**ACTIVITY**
Tally the lines below that include "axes" and give only the total.

**RECORDED DATA**
___

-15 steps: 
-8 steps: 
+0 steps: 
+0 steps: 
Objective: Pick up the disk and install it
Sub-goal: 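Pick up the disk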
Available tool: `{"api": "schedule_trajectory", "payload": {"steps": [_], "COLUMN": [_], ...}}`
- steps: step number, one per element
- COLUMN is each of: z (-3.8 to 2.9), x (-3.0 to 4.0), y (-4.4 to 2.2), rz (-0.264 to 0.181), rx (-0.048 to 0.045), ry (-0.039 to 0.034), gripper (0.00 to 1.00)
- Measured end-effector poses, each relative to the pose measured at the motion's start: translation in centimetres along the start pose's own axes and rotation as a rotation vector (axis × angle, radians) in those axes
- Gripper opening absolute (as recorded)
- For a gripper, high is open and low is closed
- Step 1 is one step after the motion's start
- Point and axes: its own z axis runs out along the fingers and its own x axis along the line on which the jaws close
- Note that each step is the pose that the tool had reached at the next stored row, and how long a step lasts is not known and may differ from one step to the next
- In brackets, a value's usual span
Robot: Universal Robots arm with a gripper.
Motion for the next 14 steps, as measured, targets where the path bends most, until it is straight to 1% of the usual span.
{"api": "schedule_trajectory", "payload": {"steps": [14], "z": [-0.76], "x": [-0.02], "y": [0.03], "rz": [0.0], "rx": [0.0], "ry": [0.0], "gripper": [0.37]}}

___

**TASK SOLUTION**
2